江戸日本橋
【概説】
江戸幕府を開いた徳川家康によって架けられ、五街道の起点と定められた陸上交通の要衝。日本橋川を利用した水運の結節点でもあり、周辺には大店や魚市場(魚河岸)が集中し、江戸の商業・経済の心臓部として大いに賑わった。
徳川家康による架橋と五街道の起点
1603年(慶長8年)、江戸幕府を開いた徳川家康の全国道路網整備計画の一環として、日本橋川に木造の太鼓橋が架けられたのが始まりである。
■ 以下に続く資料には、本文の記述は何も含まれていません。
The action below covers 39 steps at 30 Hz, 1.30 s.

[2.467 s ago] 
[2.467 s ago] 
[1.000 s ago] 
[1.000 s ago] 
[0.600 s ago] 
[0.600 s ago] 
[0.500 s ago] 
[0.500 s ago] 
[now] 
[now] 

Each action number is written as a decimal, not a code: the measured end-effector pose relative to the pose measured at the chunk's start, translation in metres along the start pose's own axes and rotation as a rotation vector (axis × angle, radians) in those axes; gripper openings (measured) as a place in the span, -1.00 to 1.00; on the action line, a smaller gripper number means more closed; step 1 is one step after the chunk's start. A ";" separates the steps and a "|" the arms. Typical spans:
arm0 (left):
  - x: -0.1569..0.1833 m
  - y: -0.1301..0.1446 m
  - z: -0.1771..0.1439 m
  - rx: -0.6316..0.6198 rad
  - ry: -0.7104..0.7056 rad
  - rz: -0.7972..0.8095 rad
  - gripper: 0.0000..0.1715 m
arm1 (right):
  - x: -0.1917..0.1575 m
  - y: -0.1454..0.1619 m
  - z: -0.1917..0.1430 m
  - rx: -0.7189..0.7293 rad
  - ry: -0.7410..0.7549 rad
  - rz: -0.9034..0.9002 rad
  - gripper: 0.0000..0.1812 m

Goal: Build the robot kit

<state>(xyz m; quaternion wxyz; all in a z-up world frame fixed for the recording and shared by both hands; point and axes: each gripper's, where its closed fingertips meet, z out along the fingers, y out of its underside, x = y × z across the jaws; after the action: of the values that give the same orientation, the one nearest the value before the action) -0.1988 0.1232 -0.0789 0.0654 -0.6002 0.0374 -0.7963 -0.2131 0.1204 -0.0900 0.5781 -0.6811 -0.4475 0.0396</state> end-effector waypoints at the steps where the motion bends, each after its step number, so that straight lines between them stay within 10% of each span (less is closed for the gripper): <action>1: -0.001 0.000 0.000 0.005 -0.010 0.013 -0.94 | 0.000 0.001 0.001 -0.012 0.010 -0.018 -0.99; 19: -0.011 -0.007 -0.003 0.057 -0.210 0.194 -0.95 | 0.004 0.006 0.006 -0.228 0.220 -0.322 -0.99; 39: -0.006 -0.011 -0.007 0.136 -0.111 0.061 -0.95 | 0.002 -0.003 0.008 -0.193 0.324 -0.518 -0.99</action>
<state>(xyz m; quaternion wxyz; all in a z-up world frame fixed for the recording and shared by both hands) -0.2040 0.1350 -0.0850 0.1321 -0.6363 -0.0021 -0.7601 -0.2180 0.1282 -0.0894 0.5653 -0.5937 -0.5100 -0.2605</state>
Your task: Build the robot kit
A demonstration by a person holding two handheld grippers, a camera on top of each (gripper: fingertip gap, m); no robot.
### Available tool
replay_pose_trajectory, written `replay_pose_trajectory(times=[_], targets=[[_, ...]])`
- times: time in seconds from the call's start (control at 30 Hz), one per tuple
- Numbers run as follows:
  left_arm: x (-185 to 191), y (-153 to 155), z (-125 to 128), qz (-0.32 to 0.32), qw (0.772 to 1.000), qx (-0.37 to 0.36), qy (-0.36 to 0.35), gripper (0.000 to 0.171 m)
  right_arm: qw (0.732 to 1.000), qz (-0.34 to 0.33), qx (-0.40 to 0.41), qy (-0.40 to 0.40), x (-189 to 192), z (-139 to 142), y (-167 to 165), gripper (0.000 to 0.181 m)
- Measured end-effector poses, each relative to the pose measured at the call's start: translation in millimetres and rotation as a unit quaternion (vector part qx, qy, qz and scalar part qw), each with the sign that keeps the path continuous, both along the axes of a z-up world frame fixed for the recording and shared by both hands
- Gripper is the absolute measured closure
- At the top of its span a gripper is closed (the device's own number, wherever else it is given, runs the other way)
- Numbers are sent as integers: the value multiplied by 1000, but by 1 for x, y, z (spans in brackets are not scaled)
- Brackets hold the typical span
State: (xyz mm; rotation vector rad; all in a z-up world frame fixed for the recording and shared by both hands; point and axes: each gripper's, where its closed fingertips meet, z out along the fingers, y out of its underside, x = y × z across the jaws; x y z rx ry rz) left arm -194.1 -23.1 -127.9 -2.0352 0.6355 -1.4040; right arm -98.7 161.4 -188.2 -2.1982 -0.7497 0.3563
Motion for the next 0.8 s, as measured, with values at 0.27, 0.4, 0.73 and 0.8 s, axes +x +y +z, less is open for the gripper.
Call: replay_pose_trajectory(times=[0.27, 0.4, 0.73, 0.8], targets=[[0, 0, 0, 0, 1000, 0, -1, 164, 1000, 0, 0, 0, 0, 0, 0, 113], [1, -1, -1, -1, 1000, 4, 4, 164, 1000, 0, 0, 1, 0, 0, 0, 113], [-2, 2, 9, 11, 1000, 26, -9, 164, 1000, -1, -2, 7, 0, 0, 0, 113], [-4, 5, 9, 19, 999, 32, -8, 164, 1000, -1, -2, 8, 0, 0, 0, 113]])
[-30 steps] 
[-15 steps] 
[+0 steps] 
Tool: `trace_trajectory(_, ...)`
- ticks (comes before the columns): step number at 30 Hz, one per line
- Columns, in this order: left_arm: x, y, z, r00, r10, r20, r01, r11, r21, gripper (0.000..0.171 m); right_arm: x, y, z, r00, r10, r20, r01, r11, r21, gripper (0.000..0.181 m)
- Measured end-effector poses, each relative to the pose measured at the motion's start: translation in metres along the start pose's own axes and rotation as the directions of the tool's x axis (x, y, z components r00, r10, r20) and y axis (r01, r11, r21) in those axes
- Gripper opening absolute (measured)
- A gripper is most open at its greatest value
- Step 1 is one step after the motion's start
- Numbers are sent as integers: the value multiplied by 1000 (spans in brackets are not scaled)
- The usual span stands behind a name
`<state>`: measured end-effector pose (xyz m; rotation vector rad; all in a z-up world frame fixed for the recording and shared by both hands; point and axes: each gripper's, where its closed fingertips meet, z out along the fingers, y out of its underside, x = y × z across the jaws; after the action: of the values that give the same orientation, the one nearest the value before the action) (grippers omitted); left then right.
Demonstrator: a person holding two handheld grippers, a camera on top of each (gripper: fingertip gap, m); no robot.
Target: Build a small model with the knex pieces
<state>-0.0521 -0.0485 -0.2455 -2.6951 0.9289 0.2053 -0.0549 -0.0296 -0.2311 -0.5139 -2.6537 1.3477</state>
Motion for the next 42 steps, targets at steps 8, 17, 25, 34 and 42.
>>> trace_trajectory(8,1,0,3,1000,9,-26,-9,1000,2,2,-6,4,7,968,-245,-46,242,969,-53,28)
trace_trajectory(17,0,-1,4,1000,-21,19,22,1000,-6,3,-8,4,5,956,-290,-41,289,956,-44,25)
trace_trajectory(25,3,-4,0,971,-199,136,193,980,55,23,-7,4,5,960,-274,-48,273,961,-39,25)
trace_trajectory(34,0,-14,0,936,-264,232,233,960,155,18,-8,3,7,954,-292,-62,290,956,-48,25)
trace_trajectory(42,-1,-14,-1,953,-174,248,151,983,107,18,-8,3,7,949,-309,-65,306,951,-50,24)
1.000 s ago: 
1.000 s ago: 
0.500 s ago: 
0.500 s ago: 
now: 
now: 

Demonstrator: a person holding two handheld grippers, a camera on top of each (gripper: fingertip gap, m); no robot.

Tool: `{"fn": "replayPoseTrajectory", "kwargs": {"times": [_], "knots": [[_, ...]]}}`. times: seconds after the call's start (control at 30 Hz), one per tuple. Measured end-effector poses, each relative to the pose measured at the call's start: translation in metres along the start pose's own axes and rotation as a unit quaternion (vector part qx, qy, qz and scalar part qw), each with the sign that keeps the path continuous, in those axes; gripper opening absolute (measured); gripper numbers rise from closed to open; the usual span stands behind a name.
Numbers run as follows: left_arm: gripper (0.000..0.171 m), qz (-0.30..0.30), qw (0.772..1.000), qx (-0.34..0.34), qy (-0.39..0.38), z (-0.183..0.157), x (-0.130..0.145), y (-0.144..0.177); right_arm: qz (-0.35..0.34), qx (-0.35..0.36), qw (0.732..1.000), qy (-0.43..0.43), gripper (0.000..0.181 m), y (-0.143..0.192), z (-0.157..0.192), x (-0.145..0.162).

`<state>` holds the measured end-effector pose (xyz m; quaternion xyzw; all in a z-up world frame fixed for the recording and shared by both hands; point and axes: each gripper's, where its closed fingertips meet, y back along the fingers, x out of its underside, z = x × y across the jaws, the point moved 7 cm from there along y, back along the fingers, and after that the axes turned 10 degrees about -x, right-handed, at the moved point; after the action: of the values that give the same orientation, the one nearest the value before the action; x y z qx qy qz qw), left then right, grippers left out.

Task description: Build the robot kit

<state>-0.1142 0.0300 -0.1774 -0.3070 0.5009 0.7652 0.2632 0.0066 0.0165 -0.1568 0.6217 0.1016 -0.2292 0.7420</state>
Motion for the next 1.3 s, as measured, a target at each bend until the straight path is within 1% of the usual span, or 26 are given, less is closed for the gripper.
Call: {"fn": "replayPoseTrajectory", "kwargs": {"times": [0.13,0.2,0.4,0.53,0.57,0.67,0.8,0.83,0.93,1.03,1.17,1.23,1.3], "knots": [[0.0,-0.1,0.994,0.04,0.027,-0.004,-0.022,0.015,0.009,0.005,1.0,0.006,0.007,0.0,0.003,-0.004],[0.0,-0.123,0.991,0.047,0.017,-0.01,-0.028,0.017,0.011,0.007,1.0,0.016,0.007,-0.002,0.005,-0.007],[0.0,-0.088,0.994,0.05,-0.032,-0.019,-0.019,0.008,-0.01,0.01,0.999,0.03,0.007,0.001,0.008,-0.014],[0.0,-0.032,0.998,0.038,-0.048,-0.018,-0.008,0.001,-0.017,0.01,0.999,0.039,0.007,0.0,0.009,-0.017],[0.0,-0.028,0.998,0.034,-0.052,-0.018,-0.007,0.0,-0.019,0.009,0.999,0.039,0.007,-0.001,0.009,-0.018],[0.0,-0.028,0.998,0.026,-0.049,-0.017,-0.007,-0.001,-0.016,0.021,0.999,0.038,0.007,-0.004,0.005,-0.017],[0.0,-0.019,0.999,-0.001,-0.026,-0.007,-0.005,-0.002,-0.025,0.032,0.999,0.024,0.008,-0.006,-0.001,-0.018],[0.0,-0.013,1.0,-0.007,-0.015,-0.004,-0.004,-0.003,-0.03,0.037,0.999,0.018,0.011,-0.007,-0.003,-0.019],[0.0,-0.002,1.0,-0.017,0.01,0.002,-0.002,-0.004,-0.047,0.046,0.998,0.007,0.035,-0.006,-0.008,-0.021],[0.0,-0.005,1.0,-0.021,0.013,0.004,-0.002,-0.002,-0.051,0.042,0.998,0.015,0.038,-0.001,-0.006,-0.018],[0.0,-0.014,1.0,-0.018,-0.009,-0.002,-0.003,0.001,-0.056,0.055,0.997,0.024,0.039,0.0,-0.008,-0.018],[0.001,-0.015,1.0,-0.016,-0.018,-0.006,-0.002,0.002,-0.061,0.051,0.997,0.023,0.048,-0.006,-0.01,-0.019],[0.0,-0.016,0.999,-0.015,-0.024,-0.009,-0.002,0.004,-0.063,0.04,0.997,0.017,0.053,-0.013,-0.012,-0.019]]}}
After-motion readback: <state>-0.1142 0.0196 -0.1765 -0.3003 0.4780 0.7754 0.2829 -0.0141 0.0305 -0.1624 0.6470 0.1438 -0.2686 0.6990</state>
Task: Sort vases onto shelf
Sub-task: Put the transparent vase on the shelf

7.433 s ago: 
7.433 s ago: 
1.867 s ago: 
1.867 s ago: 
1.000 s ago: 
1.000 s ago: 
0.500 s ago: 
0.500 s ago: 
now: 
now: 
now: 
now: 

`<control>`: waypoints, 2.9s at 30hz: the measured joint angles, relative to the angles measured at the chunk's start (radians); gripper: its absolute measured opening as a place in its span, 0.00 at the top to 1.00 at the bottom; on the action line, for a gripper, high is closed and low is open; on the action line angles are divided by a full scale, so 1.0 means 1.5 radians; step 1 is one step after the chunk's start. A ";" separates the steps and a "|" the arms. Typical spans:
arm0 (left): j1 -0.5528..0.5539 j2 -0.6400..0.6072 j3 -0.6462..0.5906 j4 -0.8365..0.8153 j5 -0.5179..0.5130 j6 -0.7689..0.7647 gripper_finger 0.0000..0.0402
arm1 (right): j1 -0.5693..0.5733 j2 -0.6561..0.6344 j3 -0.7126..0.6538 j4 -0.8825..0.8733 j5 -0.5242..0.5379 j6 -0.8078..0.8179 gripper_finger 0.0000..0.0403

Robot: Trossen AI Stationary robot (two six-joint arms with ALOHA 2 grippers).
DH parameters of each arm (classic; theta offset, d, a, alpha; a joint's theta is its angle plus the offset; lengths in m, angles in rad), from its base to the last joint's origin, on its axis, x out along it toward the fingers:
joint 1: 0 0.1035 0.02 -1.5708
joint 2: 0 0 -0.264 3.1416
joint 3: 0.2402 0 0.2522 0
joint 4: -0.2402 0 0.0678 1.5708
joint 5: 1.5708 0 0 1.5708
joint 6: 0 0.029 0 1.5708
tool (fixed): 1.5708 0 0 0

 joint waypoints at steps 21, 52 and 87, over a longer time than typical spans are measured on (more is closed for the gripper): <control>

翌1604年には、東海道・中山道・日光道中・奥州道中・甲州道中からなる五街道の起点と定められた。諸大名の参勤交代や物資の輸送、旅人の往来など、全国を結ぶ陸上交通のネットワークはすべてこの日本橋を基準として整備され、街道沿いに一里(約4km)ごとに設けられた一里塚も、日本橋を第一の起点として計測された。これにより、日本橋は名実ともに日本全国の陸上交通のハブとしての役割を担うこととなった。
水陸交通の結節点と江戸の商業中枢
日本橋の重要性は陸上交通の起点であることにとどまらない。日本橋川は江戸湊(現在の東京湾)へと直結しており、菱垣廻船や樽廻船などの海船から荷役された全国各地からの大量の物資は、高瀬舟などの小舟に積み替えられて日本橋周辺の河岸へと運び込まれた。陸路と水路が交差する最大の物流拠点となった日本橋一帯は、江戸における経済・商業の中心地へと発展した。橋の周辺には、三井越後屋(現在の三越)に代表される大呉服店や両替商、各種の問屋が軒を連ね、莫大な富が動いた。また、近くには貨幣鋳造を行う金座(現在の日本銀行本店所在地)も置かれ、金融の中枢としての機能も果たしていた。
江戸の台所を支えた日本橋魚河岸
日本橋の北詰から江戸橋にかけての河岸には、巨大な魚市場である魚河岸(うおがし)が形成された。これは、大坂から下ってきた森孫右衛門らの漁師集団が、幕府に御膳用の魚介類を納入し、その残りを一般向けに販売したのが始まりとされている。江戸湾で獲れた新鮮な魚介類が毎朝水揚げされ、活気あふれる取引が行われた。「江戸っ子は初鰹に女房を質に入れても」と言われるような、豊かで特異な江戸の食文化を根底から支える「台所」として、幕末に至るまで圧倒的な賑わいを見せた。
幕府の権威の象徴と江戸文化のランドマーク
日本橋は単なる交通・商業の拠点ではなく、幕府の権威と支配を象徴する政治的・文化的な空間でもあった。橋の南詰には幕府の法令を掲示する高札場(こうさつば)が設けられ、人々に法を知らしめる重要な情報伝達の場として機能した。また、時には罪人の晒し場が設けられるなど、公権力を可視化する場所でもあった。一方で、十返舎一九の滑稽本『東海道中膝栗毛』の出発の舞台となり、歌川広重の『東海道五十三次』や葛飾北斎の『富嶽三十六景』などの浮世絵に数多く描かれるなど、日本橋は江戸の人々にとって誇り高きランドマークであった。経済的繁栄と町人文化の熱気が交差する日本橋は、まさに「江戸そのもの」を体現する象徴的な空間であったと言える。